Work required:
Report the lines of the data below that contain the string "about".

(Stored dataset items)

^^^^

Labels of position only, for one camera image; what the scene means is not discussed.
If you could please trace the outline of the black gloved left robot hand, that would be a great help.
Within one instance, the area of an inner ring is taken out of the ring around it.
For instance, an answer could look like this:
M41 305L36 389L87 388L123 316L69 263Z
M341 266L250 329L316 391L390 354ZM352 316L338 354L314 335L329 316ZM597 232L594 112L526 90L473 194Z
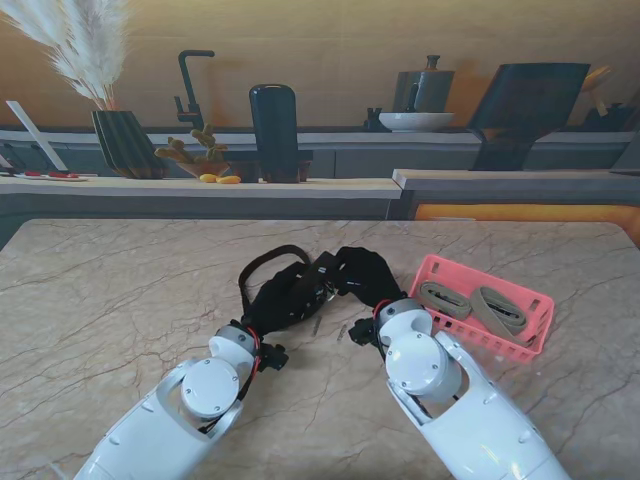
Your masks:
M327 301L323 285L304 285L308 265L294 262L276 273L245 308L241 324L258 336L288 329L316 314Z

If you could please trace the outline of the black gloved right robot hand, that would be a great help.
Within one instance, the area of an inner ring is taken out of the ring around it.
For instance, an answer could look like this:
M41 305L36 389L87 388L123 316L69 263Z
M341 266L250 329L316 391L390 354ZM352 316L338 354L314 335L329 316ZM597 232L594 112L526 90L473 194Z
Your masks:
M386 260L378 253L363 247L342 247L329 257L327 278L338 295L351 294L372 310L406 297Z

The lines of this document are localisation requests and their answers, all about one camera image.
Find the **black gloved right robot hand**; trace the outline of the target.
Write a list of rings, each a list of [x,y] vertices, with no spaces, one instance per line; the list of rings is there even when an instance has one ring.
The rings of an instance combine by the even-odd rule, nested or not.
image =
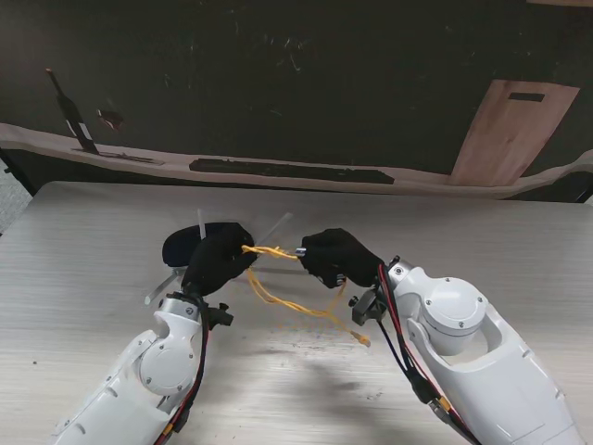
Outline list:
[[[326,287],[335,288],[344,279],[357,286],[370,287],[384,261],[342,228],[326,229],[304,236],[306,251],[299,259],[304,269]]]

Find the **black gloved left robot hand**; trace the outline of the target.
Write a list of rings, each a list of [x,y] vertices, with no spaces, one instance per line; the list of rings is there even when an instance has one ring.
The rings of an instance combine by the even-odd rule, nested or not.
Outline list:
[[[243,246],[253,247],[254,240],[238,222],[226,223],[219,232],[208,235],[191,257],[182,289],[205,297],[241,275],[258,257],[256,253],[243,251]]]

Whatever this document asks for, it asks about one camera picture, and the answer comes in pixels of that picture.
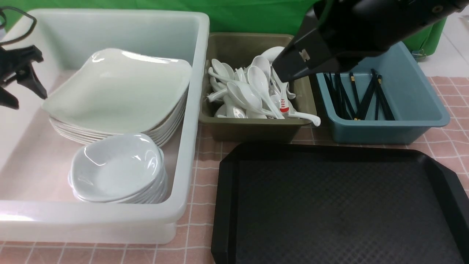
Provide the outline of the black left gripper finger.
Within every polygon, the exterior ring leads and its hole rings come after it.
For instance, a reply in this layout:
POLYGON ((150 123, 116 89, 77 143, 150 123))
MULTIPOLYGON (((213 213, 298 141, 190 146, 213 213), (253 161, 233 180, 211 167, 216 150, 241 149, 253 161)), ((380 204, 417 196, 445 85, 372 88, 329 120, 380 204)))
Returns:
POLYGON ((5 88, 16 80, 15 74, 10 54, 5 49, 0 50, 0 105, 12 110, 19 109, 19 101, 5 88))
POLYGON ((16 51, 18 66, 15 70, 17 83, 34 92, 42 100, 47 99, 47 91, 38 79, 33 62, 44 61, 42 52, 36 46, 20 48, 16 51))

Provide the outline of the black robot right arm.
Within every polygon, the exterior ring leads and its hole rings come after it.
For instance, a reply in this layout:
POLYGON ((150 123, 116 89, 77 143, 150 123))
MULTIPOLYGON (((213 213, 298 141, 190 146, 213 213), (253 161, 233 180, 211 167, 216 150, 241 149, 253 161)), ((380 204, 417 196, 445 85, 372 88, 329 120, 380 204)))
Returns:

^^^^

Result below:
The lines of this document are localisation requests and their answers, all about one camera image.
Whatever this document asks for, it asks about one camera picture, and the answer comes in pixels of that picture.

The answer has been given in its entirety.